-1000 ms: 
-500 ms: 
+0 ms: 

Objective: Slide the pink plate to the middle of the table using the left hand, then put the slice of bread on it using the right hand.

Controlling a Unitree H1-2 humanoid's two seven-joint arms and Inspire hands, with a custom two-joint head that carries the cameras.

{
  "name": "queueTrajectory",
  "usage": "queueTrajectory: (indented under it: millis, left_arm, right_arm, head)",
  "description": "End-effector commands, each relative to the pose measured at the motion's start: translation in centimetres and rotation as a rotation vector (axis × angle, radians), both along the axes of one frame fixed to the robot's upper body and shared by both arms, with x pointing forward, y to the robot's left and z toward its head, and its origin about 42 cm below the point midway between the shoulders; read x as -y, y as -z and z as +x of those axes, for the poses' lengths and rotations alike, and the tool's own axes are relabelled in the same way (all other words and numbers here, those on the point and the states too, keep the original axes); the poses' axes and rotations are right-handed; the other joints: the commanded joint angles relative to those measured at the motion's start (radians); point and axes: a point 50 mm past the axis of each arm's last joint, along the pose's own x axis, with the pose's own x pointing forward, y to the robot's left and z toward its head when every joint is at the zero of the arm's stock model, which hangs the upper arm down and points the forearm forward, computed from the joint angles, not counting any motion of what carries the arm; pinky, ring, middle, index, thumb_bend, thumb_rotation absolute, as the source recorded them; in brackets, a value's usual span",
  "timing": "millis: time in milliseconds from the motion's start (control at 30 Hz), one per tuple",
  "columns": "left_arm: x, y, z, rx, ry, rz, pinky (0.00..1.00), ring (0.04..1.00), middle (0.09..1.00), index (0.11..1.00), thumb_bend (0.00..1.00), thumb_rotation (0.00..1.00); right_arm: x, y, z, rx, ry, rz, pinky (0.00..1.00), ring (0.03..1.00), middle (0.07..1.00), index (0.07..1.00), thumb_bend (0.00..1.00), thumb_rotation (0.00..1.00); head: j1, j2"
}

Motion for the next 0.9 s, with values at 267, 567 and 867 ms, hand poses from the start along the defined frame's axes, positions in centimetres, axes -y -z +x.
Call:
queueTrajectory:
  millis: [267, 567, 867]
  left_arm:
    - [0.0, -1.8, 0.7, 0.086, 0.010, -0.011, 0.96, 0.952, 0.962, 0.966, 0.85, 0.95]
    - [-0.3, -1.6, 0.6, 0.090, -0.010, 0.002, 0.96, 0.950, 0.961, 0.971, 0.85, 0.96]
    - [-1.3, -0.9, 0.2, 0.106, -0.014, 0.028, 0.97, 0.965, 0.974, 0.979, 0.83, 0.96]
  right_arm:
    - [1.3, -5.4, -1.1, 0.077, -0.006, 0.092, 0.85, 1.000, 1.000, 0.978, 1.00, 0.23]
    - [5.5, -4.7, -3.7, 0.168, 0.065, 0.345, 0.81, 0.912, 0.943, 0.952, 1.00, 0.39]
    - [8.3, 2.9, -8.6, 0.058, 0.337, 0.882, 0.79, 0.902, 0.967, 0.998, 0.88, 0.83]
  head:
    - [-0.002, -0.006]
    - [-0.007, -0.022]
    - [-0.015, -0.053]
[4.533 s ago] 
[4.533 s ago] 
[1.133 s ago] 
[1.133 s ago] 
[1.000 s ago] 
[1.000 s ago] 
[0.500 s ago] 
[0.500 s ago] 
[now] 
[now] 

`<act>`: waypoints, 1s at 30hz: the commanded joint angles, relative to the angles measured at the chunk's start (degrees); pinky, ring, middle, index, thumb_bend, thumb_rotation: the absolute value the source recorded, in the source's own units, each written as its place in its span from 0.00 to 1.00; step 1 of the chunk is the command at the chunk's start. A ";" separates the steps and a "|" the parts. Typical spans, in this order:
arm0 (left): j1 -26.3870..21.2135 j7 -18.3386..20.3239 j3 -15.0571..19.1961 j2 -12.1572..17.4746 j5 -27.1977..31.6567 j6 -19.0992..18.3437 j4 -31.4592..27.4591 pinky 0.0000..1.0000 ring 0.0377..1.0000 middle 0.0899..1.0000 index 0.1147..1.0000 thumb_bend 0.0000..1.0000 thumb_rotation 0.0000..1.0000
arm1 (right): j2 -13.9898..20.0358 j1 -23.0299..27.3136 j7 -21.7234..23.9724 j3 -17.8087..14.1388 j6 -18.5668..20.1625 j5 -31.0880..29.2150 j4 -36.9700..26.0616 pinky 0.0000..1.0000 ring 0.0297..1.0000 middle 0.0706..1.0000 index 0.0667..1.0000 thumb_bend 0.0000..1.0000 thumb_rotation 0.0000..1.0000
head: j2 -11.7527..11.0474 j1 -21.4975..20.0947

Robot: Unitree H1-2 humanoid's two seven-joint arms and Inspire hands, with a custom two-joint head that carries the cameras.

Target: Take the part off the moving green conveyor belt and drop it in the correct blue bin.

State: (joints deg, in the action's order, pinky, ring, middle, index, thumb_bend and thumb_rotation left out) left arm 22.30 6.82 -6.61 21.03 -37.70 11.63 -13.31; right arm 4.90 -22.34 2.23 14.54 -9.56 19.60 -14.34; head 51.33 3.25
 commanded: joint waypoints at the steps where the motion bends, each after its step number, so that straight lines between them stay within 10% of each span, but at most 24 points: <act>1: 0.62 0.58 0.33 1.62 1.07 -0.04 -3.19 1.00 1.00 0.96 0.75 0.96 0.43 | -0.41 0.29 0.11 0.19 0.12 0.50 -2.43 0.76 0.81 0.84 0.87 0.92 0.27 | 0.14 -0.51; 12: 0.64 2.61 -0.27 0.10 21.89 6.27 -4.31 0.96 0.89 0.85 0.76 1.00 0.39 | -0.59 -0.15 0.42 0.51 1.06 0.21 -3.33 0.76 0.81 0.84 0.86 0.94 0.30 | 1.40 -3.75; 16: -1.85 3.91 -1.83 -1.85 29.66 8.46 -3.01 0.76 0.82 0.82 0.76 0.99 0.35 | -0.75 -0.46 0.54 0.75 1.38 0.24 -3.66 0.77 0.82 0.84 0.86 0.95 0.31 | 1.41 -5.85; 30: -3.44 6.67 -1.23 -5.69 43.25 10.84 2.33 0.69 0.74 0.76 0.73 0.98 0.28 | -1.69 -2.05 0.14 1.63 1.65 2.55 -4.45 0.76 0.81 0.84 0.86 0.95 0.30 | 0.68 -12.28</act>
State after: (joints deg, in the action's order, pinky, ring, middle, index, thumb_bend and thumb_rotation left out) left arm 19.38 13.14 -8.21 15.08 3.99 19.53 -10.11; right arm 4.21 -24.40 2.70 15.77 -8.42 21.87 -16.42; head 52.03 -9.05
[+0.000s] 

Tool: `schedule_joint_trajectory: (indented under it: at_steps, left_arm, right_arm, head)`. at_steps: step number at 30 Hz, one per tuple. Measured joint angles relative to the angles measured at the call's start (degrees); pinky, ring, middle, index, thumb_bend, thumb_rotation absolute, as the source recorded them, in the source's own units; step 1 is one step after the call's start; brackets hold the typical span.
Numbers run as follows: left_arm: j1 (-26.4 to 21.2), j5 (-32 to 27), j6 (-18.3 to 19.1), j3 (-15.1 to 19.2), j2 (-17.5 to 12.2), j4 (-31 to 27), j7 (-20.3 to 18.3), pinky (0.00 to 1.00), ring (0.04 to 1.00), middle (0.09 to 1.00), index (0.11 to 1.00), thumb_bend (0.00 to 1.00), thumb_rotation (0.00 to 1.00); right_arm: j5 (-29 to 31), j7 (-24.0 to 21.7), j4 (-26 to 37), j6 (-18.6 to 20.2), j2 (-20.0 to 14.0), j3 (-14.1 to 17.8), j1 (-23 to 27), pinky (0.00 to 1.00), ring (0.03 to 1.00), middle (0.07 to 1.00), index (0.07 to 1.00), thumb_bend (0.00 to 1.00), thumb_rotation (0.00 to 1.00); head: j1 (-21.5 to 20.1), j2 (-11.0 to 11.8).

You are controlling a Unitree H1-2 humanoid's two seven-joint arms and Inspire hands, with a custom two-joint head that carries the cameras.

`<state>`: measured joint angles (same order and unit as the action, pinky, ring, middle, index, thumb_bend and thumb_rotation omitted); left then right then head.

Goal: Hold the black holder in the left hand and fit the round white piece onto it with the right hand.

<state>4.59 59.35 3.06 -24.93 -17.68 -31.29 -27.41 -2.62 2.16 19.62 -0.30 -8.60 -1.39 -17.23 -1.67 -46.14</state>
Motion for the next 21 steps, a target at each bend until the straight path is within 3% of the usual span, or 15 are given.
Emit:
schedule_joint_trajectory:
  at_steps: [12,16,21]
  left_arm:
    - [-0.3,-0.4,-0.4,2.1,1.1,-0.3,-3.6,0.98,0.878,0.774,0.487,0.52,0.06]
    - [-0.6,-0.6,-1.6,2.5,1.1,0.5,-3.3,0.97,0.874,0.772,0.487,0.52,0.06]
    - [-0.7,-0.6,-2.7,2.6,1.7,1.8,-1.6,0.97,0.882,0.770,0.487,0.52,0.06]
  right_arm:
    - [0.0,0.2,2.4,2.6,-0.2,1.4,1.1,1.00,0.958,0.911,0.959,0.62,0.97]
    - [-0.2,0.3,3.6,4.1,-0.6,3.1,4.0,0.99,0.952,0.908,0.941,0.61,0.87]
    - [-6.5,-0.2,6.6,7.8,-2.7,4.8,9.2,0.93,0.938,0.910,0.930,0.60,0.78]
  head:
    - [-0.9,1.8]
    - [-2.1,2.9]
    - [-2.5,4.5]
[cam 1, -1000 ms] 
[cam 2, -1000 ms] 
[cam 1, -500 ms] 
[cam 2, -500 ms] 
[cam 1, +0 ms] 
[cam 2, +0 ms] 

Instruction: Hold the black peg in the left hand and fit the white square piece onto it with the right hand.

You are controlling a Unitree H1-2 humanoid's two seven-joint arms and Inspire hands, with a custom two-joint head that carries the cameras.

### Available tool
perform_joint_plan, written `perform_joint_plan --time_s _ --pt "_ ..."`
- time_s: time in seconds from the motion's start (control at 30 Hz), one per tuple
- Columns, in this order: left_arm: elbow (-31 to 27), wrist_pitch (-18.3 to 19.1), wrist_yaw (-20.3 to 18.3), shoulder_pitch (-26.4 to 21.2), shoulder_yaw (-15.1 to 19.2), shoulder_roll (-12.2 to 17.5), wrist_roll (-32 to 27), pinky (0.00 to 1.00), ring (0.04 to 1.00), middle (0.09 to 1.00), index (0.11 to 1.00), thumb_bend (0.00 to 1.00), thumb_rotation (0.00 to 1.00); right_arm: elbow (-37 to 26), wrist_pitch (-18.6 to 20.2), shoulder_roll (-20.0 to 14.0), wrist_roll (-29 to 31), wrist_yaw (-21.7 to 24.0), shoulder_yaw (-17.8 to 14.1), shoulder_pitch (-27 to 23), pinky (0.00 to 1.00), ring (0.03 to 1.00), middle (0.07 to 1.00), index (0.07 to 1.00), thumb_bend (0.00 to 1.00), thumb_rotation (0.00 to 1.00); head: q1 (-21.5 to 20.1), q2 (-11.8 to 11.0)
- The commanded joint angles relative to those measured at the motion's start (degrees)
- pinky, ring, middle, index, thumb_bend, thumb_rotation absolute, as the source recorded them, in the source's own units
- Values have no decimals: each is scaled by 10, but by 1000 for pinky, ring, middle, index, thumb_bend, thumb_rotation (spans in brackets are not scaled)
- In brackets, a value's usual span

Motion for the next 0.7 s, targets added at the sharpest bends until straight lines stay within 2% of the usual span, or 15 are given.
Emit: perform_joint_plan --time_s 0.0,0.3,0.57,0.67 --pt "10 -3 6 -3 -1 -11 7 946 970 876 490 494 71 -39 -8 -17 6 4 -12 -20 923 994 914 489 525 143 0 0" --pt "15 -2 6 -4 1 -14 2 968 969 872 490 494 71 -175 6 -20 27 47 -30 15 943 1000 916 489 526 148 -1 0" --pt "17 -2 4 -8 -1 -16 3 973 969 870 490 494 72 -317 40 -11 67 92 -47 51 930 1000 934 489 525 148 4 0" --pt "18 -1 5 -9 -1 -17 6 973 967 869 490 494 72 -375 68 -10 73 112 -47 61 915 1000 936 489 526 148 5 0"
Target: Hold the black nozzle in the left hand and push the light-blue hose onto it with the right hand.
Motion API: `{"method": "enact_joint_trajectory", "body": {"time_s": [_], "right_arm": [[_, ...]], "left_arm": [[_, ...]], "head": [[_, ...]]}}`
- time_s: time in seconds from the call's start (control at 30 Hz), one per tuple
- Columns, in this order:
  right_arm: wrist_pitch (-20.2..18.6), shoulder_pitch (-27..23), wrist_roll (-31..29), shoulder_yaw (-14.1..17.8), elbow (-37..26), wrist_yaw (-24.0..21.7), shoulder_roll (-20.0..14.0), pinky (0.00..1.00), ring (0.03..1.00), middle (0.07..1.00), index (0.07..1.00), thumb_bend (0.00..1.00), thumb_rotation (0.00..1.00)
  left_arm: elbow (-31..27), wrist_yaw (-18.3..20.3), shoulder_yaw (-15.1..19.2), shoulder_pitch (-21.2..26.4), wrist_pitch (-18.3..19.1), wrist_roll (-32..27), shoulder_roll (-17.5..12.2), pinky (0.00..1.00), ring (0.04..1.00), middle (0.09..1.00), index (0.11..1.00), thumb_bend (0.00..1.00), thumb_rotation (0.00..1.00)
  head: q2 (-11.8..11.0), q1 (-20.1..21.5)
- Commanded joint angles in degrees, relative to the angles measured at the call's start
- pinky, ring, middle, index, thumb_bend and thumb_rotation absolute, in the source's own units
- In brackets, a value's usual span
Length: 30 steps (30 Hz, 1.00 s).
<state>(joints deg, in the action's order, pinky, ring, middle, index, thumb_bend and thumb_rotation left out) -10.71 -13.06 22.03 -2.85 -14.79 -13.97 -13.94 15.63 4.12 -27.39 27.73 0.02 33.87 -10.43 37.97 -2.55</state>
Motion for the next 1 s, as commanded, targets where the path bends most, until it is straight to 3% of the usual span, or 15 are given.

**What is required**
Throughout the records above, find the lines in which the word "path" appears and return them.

**Result of the task**
Motion for the next 21 steps, a target at each bend until the straight path is within 3% of the usual span, or 15 are given.
Motion for the next 1 s, as commanded, targets where the path bends most, until it is straight to 3% of the usual span, or 15 are given.

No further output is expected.